→ **WHAT TO WORK ON**:
From the very first line of the records through the line that contains "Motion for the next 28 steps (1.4", repeat everything exactly except the pictures, and add nothing.

→ **ENTRIES SUPPLIED**:
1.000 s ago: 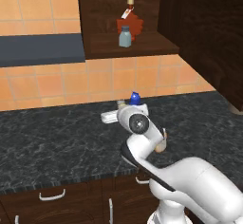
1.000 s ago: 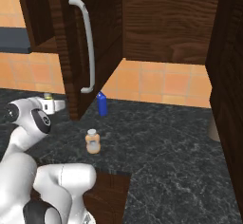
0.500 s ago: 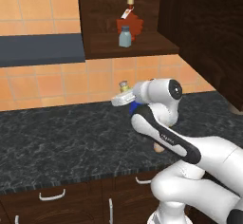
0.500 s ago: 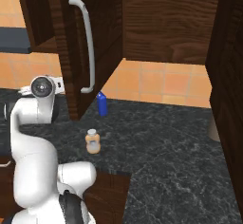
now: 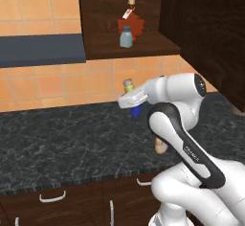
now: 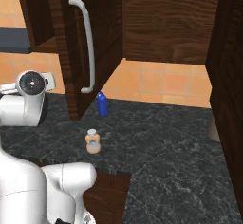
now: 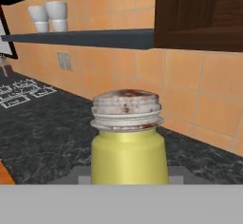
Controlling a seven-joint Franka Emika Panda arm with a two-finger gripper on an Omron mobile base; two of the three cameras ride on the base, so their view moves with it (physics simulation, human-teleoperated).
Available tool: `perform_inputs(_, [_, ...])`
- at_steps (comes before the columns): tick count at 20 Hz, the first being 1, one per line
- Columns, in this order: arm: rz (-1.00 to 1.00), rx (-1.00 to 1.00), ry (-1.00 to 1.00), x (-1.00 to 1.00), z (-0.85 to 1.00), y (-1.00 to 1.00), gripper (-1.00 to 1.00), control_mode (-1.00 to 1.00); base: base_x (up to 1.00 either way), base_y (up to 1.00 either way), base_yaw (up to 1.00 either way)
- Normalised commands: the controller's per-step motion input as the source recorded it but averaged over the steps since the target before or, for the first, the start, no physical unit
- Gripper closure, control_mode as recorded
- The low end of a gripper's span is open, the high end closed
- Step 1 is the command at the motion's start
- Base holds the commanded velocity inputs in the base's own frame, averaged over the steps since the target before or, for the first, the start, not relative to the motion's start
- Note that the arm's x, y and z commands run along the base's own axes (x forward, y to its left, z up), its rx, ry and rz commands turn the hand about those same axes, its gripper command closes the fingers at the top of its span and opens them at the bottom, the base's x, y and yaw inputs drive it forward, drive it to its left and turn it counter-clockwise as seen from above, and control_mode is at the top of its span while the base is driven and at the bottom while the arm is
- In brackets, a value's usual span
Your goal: Put the shaker and condiment bottle from the counter next to their counterparts in the cabinet.
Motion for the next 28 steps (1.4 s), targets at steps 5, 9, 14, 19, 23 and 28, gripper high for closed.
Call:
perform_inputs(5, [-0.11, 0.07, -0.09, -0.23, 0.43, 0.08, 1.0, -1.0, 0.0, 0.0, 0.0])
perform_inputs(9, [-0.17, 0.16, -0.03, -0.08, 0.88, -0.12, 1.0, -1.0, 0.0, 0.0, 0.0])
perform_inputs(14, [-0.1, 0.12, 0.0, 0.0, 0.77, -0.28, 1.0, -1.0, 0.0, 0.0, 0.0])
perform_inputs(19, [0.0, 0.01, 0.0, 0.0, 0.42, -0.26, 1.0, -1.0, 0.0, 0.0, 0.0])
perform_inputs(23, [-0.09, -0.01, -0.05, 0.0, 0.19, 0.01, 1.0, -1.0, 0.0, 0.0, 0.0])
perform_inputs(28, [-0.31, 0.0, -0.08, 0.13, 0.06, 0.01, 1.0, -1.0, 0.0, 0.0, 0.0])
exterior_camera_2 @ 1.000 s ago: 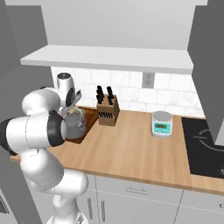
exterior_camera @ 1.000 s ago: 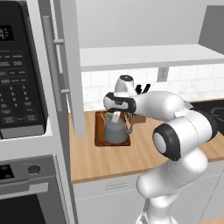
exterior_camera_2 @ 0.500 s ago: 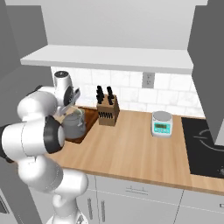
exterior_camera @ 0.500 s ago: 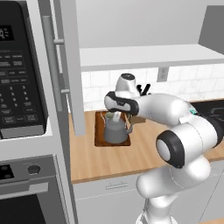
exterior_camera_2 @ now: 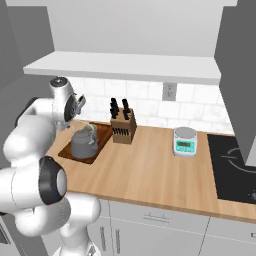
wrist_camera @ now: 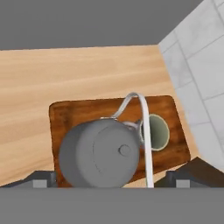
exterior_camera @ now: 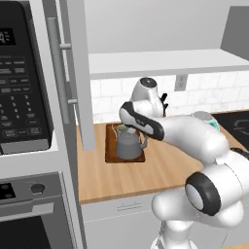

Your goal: Pick the kettle from the counter and place it on the tray. Then pick the mug from the cabinet and place it on the tray. Then close the cabinet doors.

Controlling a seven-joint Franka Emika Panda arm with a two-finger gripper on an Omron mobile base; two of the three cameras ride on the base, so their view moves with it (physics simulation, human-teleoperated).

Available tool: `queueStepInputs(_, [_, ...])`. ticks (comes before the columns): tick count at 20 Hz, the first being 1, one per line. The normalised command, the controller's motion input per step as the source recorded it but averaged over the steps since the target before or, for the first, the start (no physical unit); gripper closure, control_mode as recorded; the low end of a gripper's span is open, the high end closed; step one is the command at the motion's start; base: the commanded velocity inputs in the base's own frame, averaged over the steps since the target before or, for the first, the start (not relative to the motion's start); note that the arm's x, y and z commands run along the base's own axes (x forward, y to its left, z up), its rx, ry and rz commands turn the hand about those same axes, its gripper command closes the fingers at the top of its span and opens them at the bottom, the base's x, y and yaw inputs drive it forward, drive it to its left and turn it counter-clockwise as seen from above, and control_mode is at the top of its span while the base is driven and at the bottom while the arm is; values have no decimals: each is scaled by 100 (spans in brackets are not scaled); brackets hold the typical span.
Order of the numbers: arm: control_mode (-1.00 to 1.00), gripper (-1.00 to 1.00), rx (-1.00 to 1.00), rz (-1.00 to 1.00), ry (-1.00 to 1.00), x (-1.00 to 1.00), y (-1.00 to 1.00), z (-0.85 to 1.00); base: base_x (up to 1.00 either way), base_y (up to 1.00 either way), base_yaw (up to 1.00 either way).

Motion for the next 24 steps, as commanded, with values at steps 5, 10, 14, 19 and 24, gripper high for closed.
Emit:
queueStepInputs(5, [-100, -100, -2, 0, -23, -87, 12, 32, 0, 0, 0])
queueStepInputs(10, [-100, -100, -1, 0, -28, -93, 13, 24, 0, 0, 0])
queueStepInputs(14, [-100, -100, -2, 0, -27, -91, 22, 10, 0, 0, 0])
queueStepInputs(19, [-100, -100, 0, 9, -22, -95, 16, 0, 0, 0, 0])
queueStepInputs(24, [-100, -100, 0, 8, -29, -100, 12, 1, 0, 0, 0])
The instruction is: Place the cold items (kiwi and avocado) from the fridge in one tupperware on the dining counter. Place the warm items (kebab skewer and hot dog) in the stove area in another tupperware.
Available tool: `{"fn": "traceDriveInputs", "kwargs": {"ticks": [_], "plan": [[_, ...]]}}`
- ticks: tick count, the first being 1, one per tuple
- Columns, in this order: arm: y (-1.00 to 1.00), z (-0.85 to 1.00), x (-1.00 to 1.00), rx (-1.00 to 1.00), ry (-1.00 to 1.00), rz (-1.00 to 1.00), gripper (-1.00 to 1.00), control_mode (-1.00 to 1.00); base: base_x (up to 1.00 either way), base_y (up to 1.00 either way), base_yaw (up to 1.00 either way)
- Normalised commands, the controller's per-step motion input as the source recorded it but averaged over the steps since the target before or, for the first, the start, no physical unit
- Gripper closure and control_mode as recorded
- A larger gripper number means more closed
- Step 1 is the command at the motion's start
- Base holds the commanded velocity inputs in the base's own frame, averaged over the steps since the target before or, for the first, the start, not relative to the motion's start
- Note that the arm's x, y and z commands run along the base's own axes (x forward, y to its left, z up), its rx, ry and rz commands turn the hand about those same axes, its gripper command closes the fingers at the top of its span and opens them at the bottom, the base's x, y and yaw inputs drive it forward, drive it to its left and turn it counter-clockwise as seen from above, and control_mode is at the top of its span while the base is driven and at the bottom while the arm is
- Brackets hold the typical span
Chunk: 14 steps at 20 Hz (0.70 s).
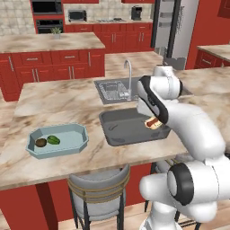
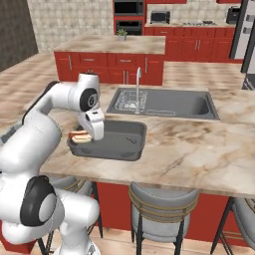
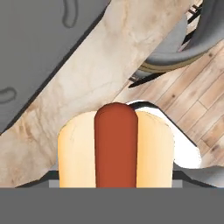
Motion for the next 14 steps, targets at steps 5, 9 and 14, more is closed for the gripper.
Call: {"fn": "traceDriveInputs", "kwargs": {"ticks": [5, 9, 14], "plan": [[-0.12, 0.00, 1.00, -0.05, 0.07, -0.29, 1.00, -1.00, 0.00, 0.00, 0.00], [-0.02, -0.11, 1.00, -0.14, 0.04, -0.31, 1.00, -1.00, 0.00, 0.00, 0.00], [-0.01, -0.44, 1.00, -0.08, 0.00, -0.33, 1.00, -1.00, 0.00, 0.00, 0.00]]}}
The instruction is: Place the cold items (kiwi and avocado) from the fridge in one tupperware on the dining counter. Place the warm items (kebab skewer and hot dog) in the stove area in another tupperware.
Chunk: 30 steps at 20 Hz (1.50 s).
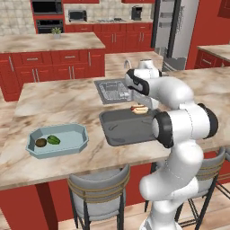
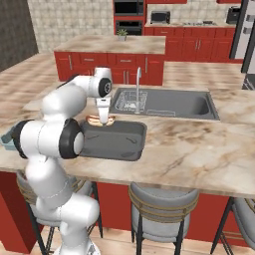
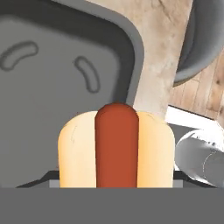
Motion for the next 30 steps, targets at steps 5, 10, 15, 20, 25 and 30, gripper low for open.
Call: {"fn": "traceDriveInputs", "kwargs": {"ticks": [5, 10, 15, 20, 25, 30], "plan": [[-0.32, -0.63, 1.00, -0.01, -0.06, -0.30, 1.00, -1.00, 0.00, 0.00, 0.00], [-0.19, -0.51, 0.78, 0.00, -0.11, -0.05, 1.00, -1.00, 0.00, 0.00, 0.00], [-0.23, -0.49, 0.79, 0.00, -0.04, 0.00, 1.00, -1.00, 0.00, 0.00, 0.00], [-0.05, -0.26, 0.01, 0.04, 0.00, 0.00, 1.00, -1.00, 0.00, 0.00, 0.00], [0.00, -0.19, -0.49, 0.06, 0.00, 0.00, 1.00, -1.00, 0.00, 0.00, 0.00], [0.00, -0.41, -0.24, 0.00, 0.00, 0.00, 1.00, -1.00, 0.00, 0.00, 0.00]]}}
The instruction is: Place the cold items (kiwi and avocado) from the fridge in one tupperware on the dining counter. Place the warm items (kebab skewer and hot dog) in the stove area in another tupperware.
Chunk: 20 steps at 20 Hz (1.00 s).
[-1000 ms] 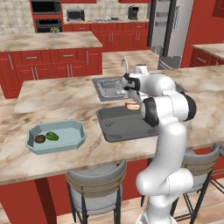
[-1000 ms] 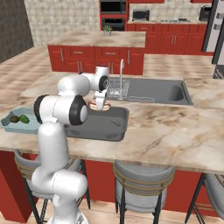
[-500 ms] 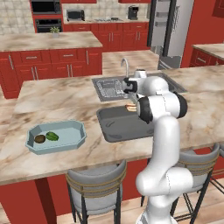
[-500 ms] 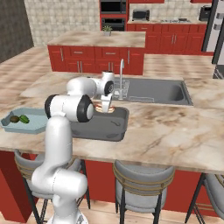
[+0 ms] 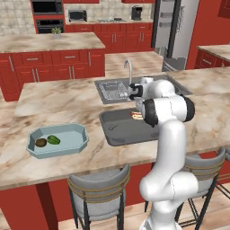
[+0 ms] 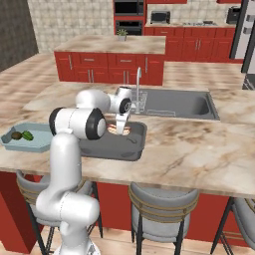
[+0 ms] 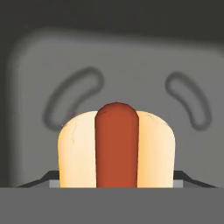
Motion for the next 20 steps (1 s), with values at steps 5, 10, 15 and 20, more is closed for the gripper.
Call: {"fn": "traceDriveInputs", "kwargs": {"ticks": [5, 10, 15, 20], "plan": [[0.00, -0.56, -0.16, -0.01, 0.00, 0.00, 1.00, -1.00, 0.00, 0.00, 0.00], [-0.01, -0.07, 0.00, 0.00, -0.05, 0.00, 1.00, -1.00, 0.00, 0.00, 0.00], [0.00, 0.01, 0.00, 0.00, -0.01, 0.00, -1.00, -1.00, 0.00, 0.00, 0.00], [0.00, 0.34, 0.00, -0.08, 0.00, 0.00, -1.00, -1.00, 0.00, 0.00, 0.00]]}}
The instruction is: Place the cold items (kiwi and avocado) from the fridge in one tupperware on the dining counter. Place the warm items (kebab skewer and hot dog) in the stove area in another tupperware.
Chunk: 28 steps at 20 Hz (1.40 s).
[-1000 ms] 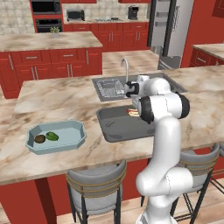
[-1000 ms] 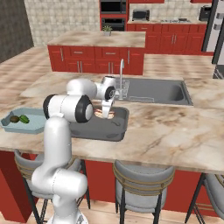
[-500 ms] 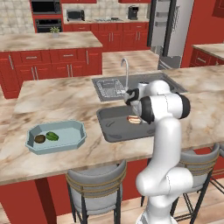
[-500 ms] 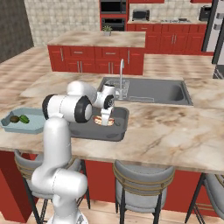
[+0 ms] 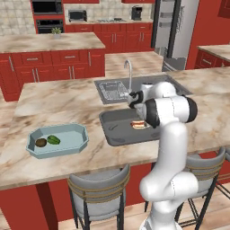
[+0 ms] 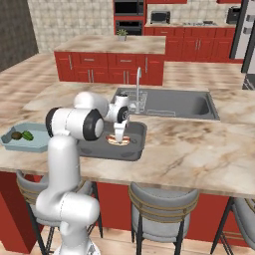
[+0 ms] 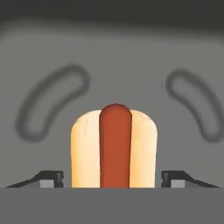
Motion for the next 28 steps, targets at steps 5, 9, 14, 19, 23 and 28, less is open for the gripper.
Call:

→ **RESPONSE**:
1.000 s ago: 
1.000 s ago: 
0.500 s ago: 
0.500 s ago: 
now: 
now: 
now: 
Controlling a seven-joint Franka Emika Panda arm with a two-finger gripper on an Omron mobile base; two of the three cameras ride on the base, so their view moves with it (physics simulation, human-teleoperated).
Available tool: `perform_inputs(_, [_, ...])`
- at_steps (comes before the columns): tick count at 20 Hz, the first being 1, one per line
- Columns, in this order: arm: rz (-1.00 to 1.00), rx (-1.00 to 1.00), ry (-1.00 to 1.00), x (-1.00 to 1.00), z (-0.85 to 1.00), y (-1.00 to 1.00), gripper (-1.00 to 1.00), control_mode (-1.00 to 1.00); base: base_x (up to 1.00 either way), base_y (up to 1.00 either way), base_yaw (up to 1.00 either way)
- Normalised commands: the controller's per-step motion input as the source recorded it but averaged over the steps since the target before or, for the first, the start, no physical unit
- Gripper closure, control_mode as recorded
- The low end of a gripper's span is open, the high end closed
- Step 1 is the command at the motion's start
- Base holds the commanded velocity inputs in the base's own frame, averaged over the steps since the target before or, for the first, the start, not relative to the motion's start
- Note that the arm's x, y and z commands run along the base's own axes (x forward, y to its left, z up), its rx, ry and rz commands turn the hand about those same axes, its gripper command closes the fingers at the top of its span and opens them at the bottom, the base's x, y and yaw inputs drive it forward, drive it to its left and turn it counter-clockwise as seen from above, and control_mode is at the top of its span while the base is driven and at the bottom while the arm is
- In brackets, a value's usual span
Your goal: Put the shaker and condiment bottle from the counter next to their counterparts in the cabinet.
Motion for the next 28 steps (1.4 s), targets at steps 5, 9, 14, 19, 23 and 28, gripper high for closed.

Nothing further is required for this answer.